*ACTIVITY*: Could you copy out every line of the data where the word "positions" occurs?

*RECORD EXCERPTS*:

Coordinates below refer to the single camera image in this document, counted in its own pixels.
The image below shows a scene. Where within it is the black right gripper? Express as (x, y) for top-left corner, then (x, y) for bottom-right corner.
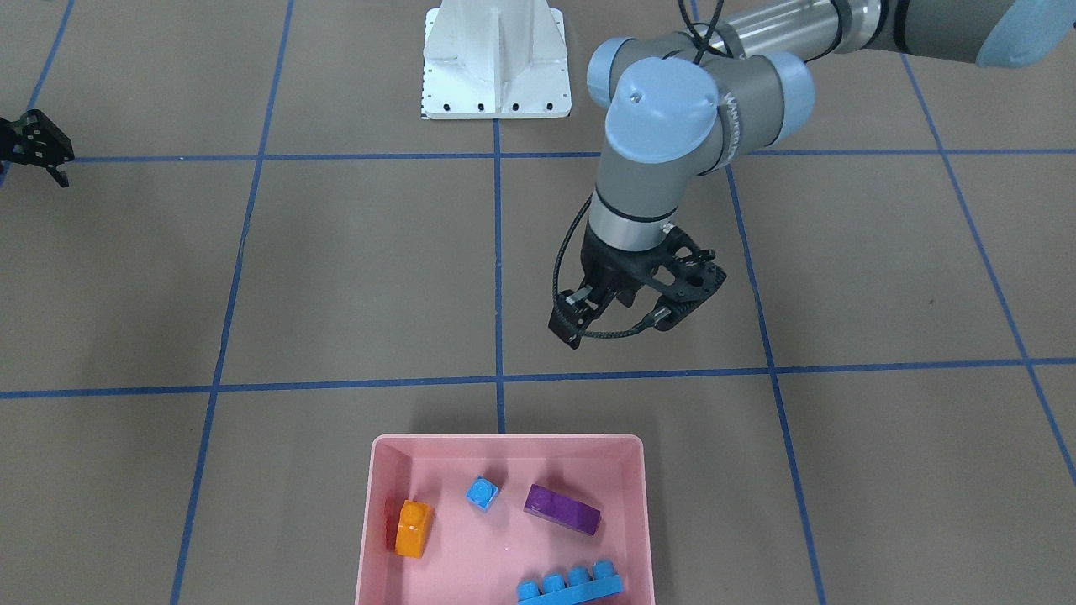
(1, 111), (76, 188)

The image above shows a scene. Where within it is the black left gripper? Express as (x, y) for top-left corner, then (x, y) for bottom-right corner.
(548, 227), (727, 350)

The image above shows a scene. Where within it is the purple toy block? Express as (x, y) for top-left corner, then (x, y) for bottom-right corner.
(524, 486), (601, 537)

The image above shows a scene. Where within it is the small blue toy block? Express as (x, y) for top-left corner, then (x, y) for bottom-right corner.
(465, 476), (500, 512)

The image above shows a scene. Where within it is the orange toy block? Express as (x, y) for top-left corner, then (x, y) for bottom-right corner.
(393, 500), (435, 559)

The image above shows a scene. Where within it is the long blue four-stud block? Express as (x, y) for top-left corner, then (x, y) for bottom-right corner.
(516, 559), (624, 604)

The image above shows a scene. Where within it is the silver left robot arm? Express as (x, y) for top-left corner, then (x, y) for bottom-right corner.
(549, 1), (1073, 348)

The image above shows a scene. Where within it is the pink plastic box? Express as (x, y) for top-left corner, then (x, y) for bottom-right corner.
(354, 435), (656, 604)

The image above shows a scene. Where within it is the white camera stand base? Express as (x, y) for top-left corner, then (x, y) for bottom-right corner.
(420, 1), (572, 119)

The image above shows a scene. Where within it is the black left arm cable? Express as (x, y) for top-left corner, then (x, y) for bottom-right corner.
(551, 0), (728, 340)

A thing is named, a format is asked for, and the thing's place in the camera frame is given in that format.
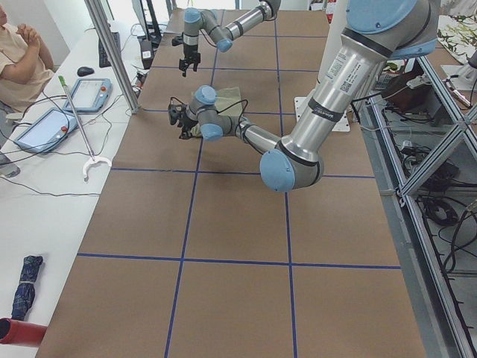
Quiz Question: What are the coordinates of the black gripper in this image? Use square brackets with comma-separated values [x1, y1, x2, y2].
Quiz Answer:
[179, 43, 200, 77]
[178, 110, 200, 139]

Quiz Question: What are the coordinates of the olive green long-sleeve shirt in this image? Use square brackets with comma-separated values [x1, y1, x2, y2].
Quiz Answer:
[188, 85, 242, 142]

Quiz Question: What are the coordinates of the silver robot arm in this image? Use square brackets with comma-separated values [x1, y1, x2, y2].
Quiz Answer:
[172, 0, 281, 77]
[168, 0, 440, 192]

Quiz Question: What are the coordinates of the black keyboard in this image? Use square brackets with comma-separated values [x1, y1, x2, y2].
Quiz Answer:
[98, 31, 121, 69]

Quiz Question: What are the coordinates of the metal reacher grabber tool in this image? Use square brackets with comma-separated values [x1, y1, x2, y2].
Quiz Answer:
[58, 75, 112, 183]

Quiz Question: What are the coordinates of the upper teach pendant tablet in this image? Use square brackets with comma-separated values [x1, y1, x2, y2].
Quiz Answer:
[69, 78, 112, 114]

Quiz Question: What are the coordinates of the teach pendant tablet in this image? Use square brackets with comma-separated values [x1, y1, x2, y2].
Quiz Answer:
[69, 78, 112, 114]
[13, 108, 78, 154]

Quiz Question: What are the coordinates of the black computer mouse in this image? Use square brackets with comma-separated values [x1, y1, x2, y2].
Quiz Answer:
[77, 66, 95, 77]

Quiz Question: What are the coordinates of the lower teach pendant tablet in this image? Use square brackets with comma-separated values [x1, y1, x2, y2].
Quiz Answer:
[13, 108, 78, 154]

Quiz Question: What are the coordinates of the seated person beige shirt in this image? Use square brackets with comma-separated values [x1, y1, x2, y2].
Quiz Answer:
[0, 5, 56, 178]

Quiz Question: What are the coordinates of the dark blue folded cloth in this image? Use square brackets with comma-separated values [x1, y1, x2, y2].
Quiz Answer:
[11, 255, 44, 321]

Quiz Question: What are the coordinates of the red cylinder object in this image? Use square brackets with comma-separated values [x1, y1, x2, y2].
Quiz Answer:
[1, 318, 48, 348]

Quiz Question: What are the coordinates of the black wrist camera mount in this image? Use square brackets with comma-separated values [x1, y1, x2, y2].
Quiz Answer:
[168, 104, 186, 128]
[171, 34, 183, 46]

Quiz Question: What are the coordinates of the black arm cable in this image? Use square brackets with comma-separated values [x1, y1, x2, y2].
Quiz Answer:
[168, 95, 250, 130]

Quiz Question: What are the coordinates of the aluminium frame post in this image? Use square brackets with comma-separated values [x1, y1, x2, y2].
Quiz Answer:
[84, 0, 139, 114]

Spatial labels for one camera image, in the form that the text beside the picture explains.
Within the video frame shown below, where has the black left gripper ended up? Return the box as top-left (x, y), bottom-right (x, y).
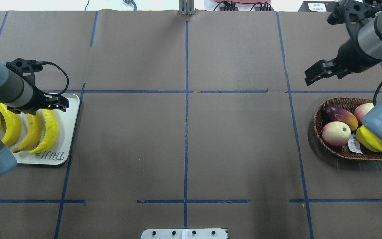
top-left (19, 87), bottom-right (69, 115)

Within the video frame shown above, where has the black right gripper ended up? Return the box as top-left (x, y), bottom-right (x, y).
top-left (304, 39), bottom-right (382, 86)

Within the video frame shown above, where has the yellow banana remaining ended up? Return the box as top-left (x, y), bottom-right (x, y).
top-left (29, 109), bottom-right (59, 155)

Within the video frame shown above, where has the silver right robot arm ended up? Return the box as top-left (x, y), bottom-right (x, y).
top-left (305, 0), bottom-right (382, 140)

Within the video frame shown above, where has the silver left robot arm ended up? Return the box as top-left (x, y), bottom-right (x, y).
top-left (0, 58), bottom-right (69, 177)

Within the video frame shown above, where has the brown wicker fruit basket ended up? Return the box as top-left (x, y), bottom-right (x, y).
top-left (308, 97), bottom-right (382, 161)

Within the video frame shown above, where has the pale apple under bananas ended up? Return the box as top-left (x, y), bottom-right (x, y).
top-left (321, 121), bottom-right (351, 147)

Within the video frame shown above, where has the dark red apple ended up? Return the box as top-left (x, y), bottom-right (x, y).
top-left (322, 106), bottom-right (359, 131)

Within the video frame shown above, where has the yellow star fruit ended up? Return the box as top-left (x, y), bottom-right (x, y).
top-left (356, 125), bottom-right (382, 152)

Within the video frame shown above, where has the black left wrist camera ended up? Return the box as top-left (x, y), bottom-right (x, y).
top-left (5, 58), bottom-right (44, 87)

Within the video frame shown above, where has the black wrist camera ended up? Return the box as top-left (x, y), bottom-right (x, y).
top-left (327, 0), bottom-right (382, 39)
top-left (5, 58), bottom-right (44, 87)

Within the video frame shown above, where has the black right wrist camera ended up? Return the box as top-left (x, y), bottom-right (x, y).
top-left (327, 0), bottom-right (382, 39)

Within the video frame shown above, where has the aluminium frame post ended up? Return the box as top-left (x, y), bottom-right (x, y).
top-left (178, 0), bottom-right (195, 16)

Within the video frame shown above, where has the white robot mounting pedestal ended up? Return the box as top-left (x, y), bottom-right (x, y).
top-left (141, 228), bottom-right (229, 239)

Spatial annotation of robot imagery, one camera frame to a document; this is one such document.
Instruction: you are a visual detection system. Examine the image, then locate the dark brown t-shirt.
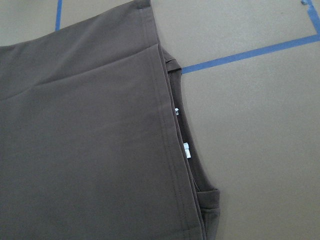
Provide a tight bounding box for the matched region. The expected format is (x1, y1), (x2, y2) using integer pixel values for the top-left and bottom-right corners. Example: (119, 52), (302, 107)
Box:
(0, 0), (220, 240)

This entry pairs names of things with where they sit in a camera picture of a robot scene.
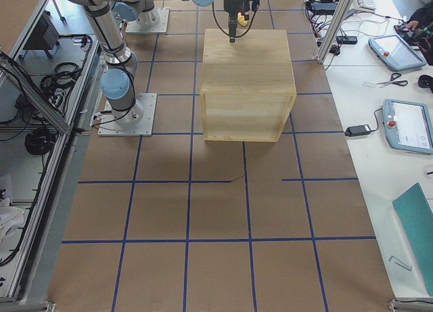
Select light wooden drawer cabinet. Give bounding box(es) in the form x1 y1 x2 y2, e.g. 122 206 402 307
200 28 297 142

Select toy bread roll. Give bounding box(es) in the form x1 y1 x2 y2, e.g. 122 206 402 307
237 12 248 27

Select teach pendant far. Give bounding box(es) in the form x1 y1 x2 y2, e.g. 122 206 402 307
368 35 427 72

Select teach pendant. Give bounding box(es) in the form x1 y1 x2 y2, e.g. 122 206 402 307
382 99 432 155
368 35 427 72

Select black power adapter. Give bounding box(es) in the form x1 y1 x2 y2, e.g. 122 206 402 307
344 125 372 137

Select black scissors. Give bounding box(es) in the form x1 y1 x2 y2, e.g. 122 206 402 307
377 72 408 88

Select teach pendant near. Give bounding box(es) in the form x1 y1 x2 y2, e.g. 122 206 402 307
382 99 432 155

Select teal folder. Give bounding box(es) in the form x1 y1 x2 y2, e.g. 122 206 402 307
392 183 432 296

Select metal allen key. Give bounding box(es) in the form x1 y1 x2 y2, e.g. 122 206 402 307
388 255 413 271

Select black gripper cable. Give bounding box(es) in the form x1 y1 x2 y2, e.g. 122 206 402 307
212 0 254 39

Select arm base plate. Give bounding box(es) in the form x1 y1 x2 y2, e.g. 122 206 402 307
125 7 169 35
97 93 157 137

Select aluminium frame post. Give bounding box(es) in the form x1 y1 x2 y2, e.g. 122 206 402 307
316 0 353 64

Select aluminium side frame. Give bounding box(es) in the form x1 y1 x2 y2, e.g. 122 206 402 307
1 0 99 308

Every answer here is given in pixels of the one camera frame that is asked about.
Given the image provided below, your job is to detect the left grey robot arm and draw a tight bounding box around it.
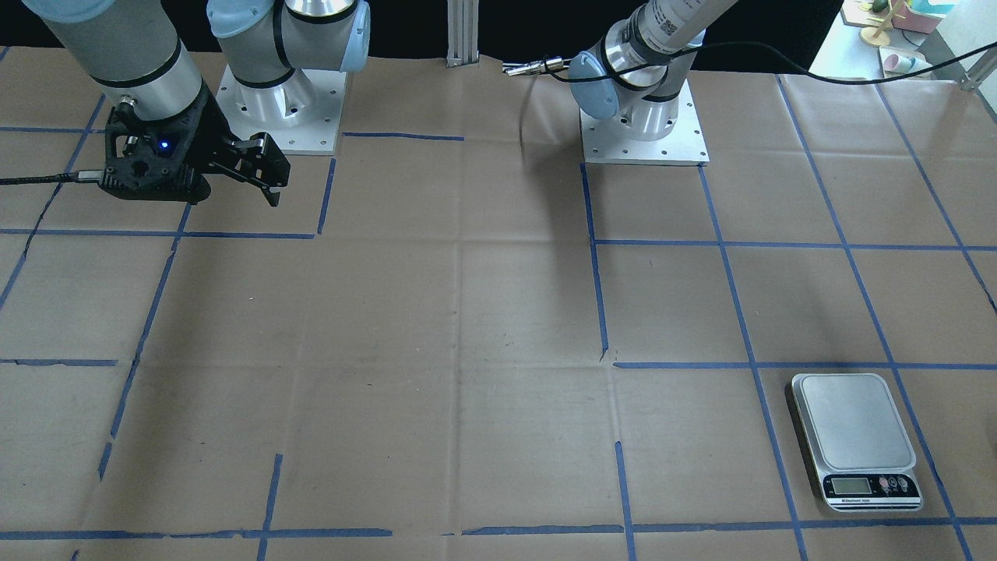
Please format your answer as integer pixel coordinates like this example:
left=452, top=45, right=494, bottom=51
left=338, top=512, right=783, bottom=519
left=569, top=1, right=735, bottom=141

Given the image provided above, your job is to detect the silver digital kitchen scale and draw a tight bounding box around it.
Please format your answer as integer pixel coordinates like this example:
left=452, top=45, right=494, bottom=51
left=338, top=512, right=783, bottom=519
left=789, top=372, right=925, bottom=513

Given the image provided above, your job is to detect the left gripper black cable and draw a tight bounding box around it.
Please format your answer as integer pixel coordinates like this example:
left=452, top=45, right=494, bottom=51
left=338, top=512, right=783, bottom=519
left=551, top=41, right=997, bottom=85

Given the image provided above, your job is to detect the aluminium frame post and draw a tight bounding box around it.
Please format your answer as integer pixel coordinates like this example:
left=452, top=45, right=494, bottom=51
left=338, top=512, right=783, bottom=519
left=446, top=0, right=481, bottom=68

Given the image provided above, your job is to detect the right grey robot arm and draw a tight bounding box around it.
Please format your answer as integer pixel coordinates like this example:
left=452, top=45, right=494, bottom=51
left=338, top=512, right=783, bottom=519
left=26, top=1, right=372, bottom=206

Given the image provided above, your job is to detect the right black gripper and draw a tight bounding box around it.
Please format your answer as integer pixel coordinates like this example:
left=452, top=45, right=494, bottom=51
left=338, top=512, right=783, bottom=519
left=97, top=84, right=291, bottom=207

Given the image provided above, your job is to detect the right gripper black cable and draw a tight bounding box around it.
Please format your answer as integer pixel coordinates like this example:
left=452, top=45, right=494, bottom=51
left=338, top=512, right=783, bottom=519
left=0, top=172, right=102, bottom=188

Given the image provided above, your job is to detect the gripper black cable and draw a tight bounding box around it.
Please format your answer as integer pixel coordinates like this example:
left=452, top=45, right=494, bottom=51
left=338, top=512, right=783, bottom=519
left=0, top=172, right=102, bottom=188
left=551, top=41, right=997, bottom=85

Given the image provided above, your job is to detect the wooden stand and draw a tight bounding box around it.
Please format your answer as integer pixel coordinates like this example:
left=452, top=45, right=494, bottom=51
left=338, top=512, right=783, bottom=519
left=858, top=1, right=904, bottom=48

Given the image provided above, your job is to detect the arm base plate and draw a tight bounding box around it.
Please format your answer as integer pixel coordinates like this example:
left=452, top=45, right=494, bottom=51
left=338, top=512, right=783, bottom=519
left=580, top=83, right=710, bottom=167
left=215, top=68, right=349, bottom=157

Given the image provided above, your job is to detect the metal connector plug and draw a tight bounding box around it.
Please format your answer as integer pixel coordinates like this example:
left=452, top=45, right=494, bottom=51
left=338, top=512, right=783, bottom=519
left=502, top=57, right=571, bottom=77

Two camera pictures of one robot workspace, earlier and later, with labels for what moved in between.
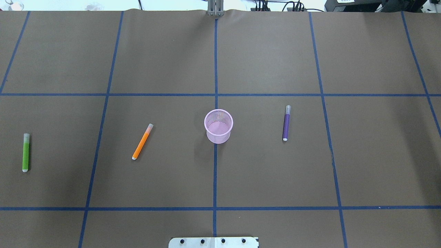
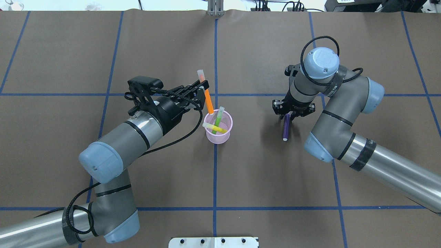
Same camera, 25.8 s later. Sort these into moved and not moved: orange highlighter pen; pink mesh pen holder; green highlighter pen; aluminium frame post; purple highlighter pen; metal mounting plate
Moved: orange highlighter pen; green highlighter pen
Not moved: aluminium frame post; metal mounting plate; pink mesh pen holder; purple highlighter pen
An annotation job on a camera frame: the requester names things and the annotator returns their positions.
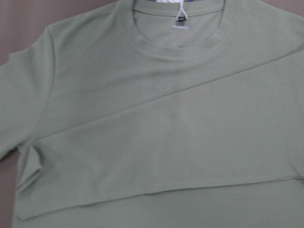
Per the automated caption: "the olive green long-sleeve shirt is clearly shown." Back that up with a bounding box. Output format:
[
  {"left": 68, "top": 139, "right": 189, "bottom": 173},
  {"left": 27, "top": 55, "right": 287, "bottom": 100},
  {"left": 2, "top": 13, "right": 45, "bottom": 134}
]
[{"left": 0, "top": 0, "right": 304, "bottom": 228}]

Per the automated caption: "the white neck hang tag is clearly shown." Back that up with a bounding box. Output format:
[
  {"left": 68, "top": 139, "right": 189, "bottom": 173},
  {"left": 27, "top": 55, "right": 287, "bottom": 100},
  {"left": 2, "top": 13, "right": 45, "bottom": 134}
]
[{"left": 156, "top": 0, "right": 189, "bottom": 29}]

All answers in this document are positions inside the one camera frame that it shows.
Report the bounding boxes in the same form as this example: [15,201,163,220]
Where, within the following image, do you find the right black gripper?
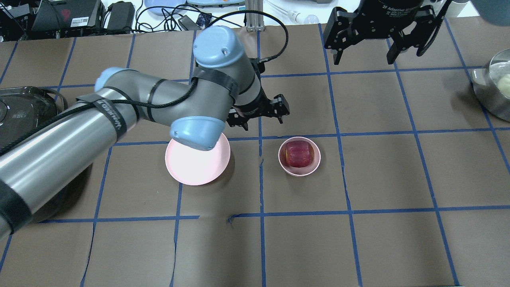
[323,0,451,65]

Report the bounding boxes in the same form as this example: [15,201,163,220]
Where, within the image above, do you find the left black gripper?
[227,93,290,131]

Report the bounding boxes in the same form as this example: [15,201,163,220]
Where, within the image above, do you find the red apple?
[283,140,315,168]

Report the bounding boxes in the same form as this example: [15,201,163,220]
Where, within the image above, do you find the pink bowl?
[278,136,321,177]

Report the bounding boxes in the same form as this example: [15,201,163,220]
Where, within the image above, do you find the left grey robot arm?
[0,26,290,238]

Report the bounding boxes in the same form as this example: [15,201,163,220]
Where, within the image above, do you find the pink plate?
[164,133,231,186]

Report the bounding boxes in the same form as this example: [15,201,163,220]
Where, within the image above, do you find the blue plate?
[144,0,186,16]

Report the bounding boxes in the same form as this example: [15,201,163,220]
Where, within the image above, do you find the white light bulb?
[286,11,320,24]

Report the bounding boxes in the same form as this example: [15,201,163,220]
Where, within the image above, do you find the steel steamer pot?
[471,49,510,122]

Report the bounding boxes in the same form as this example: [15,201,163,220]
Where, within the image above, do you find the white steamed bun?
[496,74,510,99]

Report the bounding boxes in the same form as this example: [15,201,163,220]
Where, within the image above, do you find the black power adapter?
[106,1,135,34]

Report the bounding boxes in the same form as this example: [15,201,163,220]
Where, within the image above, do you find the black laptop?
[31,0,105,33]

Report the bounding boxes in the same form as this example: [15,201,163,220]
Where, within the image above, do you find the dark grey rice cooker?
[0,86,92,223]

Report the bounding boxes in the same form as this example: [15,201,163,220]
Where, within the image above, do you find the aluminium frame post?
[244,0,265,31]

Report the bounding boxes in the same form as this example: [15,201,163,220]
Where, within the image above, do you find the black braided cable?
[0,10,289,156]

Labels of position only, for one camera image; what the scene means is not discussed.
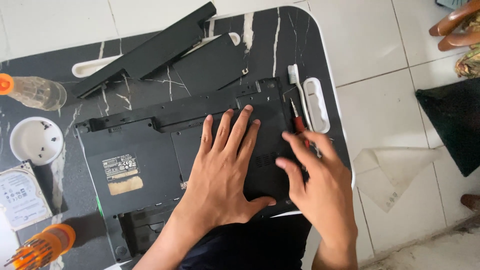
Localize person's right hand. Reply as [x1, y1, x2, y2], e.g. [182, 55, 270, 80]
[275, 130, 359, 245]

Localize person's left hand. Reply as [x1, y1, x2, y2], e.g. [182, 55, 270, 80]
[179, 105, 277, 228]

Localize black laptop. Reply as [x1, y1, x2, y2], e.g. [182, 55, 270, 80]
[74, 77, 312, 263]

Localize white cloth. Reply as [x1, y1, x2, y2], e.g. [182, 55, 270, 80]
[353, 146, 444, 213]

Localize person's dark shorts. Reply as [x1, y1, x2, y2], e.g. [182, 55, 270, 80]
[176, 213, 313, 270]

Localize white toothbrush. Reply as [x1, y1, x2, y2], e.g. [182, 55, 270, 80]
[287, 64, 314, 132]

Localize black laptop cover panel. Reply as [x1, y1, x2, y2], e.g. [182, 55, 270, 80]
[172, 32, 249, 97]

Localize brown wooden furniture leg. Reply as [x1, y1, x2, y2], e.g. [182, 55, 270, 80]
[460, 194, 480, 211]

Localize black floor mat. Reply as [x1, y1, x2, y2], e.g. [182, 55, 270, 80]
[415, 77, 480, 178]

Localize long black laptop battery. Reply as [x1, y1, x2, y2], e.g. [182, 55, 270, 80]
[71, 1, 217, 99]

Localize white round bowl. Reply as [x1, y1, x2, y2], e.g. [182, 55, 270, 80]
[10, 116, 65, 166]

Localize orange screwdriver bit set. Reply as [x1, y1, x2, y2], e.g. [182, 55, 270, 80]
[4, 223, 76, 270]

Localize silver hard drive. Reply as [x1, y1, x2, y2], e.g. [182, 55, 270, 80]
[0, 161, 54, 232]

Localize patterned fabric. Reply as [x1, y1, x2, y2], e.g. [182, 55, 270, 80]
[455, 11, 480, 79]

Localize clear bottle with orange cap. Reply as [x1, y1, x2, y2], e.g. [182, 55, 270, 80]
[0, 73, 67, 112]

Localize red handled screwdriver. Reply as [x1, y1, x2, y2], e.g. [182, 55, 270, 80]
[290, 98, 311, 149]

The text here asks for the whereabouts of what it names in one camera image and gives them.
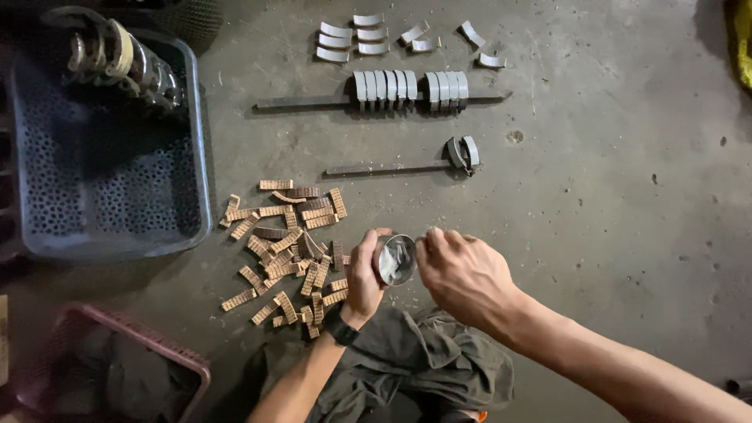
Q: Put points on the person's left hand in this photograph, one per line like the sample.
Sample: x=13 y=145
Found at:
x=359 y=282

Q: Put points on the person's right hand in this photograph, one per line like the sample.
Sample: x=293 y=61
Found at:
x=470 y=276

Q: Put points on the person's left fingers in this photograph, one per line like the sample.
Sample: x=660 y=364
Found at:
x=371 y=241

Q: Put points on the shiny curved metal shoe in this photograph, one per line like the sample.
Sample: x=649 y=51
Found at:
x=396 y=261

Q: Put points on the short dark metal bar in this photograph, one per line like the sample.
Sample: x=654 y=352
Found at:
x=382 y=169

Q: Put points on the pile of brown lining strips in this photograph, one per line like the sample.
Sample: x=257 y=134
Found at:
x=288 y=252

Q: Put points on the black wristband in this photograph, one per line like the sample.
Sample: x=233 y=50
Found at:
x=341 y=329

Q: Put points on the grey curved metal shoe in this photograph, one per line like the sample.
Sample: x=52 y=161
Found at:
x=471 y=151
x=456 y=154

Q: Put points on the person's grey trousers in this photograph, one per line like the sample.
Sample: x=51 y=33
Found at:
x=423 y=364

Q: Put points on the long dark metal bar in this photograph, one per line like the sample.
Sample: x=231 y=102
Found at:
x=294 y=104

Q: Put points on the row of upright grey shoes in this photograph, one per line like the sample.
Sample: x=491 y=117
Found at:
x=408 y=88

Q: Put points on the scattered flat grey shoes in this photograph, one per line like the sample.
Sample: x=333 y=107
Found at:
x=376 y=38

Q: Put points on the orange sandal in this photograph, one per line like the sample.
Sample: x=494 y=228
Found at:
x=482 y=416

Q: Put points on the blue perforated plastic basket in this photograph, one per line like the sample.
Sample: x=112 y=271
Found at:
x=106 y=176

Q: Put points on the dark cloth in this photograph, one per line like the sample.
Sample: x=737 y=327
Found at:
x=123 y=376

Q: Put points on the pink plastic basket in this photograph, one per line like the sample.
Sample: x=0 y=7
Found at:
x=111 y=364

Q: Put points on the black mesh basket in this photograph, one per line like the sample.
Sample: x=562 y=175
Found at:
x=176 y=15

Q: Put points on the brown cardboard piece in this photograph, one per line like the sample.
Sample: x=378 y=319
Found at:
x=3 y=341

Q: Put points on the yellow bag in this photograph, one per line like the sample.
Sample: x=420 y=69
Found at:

*COMPLETED TASK*:
An annotation job on a camera frame: the requester names things and the annotator returns their positions.
All answers in this document are positions inside the one camera frame that it shows.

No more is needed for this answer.